┌─ Supplied records
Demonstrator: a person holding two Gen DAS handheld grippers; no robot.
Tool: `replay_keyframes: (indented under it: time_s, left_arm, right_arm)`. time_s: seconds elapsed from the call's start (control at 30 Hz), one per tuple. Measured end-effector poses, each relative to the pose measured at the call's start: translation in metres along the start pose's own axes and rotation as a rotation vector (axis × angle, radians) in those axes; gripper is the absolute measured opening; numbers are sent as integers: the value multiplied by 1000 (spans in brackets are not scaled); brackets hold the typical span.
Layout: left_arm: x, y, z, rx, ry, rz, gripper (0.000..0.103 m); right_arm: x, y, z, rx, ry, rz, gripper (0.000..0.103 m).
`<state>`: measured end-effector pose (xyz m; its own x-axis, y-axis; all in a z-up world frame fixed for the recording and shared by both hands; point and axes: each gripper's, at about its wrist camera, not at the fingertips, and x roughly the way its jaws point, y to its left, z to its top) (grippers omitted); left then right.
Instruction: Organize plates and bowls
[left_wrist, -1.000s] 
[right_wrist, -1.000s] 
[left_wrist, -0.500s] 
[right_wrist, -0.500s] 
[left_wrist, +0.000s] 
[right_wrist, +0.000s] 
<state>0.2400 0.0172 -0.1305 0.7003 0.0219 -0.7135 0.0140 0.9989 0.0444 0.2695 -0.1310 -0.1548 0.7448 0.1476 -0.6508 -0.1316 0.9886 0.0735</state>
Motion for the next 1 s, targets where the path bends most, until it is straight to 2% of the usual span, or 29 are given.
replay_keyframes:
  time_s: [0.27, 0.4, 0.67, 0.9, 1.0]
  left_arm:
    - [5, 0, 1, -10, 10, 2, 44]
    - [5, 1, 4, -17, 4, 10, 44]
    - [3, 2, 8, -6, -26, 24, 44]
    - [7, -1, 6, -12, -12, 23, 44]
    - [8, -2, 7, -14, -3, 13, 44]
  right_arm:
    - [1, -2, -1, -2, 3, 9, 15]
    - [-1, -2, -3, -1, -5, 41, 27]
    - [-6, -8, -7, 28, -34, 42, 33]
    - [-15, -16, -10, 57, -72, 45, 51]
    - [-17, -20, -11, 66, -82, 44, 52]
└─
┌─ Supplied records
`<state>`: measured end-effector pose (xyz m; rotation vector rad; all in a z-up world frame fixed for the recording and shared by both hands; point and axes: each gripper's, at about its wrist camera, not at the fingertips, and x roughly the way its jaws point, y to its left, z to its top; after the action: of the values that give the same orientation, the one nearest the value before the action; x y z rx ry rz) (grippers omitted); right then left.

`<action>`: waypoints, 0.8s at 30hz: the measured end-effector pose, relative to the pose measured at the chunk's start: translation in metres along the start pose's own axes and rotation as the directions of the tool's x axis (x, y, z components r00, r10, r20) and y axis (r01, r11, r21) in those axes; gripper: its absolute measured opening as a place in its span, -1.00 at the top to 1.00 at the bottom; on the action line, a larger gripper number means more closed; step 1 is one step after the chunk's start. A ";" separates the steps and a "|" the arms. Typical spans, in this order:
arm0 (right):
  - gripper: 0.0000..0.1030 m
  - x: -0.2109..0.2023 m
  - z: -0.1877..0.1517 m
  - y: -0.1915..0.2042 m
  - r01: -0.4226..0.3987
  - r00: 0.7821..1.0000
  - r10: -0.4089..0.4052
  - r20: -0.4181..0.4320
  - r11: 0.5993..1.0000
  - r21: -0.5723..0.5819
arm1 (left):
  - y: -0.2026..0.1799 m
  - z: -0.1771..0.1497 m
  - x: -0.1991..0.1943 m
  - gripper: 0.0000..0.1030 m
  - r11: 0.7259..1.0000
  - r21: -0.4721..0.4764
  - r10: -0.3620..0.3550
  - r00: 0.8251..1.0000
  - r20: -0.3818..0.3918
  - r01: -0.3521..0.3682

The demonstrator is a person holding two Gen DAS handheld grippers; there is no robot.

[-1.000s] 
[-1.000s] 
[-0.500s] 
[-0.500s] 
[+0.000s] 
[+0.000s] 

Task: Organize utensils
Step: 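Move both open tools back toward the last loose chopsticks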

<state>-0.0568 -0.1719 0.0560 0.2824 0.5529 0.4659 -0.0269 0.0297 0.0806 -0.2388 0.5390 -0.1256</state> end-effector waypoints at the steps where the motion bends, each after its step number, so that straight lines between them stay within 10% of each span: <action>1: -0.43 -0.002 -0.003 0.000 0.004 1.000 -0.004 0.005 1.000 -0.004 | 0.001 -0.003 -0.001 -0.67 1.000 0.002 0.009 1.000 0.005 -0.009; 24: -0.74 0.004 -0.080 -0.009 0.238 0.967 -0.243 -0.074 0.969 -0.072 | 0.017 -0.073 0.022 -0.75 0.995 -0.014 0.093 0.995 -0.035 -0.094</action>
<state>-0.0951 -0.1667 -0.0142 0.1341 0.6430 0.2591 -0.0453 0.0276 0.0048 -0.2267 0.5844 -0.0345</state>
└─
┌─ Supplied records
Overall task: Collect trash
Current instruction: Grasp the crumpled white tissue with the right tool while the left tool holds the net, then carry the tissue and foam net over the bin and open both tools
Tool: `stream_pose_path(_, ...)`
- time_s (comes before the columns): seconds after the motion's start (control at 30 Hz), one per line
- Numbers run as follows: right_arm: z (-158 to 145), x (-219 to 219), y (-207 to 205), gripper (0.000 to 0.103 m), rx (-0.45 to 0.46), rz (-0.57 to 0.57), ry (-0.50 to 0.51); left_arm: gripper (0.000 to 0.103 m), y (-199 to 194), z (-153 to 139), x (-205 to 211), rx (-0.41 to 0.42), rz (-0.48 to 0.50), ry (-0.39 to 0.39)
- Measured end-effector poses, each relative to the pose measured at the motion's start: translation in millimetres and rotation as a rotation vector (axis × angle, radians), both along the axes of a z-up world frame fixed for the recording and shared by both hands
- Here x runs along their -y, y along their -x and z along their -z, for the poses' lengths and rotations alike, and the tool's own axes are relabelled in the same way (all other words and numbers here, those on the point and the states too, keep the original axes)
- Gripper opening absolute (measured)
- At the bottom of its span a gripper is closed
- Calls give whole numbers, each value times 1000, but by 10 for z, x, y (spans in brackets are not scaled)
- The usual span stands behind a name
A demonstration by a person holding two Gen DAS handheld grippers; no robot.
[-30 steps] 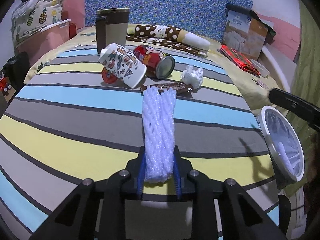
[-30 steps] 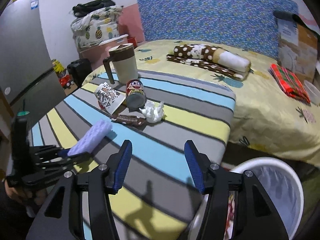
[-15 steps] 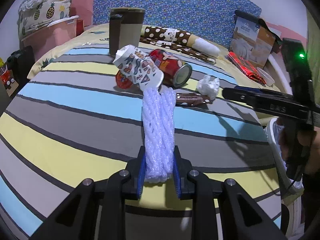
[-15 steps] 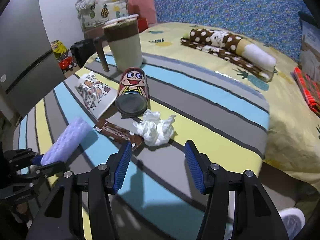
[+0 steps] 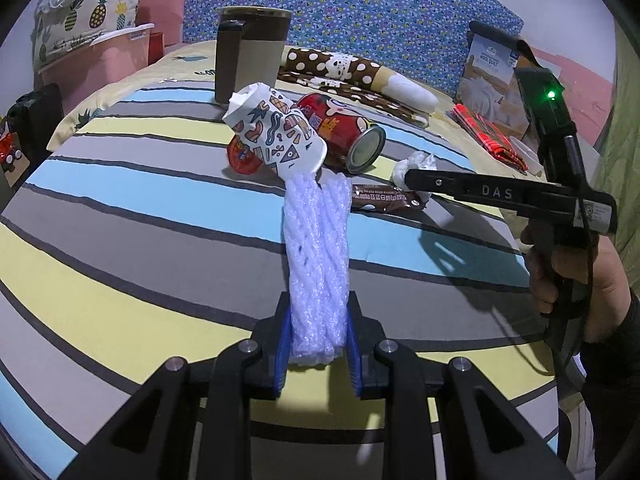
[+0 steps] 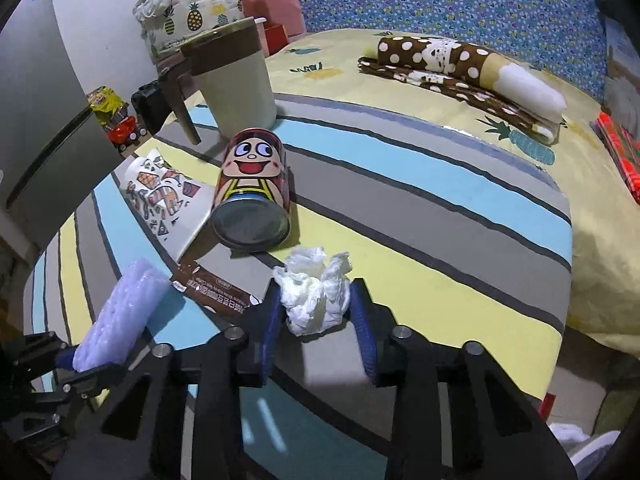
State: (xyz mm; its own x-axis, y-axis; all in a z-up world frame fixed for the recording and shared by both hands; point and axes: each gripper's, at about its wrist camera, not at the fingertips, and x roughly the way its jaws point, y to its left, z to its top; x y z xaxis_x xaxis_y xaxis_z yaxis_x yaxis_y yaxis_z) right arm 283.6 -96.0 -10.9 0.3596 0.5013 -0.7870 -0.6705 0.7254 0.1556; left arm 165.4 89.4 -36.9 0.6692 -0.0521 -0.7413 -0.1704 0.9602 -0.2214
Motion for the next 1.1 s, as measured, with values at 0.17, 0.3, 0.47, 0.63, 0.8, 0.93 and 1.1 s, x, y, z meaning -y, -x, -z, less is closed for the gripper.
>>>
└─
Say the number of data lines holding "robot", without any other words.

Exercise answer ▸ 3